▸ **Required work**
Lines holding the string "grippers" in the listing below are to be copied.

▸ **Provided material**

-- Opening Marker --

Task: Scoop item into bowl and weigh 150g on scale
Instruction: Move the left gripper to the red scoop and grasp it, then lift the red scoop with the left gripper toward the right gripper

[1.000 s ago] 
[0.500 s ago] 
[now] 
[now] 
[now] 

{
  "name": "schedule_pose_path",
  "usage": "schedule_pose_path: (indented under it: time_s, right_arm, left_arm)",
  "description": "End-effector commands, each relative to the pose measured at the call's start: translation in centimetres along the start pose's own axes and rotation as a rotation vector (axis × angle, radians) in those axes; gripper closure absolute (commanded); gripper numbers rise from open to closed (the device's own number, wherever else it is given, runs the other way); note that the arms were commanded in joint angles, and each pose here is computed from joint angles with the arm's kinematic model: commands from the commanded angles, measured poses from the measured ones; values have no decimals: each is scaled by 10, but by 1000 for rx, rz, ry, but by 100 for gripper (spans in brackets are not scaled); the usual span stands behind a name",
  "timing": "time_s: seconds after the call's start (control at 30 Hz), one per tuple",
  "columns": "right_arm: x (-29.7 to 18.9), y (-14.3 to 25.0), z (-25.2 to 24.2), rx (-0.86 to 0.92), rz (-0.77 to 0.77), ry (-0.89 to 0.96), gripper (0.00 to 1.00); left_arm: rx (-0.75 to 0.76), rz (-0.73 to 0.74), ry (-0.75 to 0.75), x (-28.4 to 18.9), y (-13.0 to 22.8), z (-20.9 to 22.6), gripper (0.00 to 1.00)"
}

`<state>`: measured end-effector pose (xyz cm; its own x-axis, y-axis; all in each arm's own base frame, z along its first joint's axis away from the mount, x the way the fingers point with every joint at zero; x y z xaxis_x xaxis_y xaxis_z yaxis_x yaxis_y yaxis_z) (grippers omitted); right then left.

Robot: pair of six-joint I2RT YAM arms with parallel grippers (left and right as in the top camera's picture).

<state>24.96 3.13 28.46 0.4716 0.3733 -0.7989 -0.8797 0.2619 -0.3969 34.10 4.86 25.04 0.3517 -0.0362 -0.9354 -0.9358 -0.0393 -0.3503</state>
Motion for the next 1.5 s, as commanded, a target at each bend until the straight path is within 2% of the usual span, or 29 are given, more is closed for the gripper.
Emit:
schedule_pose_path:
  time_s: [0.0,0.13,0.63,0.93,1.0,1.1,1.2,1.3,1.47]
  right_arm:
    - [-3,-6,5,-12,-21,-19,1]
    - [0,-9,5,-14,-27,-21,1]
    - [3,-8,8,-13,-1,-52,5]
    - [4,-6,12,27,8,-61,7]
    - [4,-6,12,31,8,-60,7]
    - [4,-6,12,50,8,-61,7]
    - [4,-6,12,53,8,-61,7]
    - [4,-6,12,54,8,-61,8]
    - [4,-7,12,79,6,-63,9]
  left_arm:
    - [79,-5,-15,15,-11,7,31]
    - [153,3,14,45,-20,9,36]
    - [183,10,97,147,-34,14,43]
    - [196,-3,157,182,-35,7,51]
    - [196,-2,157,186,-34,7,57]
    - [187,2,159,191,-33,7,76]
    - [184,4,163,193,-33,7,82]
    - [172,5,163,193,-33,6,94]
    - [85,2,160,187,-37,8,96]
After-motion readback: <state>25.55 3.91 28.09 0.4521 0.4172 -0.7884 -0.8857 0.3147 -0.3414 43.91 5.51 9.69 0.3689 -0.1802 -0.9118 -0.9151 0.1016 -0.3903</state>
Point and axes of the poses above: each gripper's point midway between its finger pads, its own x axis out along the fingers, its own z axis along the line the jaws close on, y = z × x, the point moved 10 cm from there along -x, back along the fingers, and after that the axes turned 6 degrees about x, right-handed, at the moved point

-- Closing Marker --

▸ **Finished exercise**
`<state>`: measured end-effector pose (xyz cm; its own x-axis, y-axis; all in each arm's own base frame, z along its first joint's axis away from the mount, x the way the fingers point with every joint at zero; x y z xaxis_x xaxis_y xaxis_z yaxis_x yaxis_y yaxis_z) (grippers omitted); right then left.
Robot: pair of six-joint I2RT YAM arms with parallel grippers (left and right as in the top camera's picture).

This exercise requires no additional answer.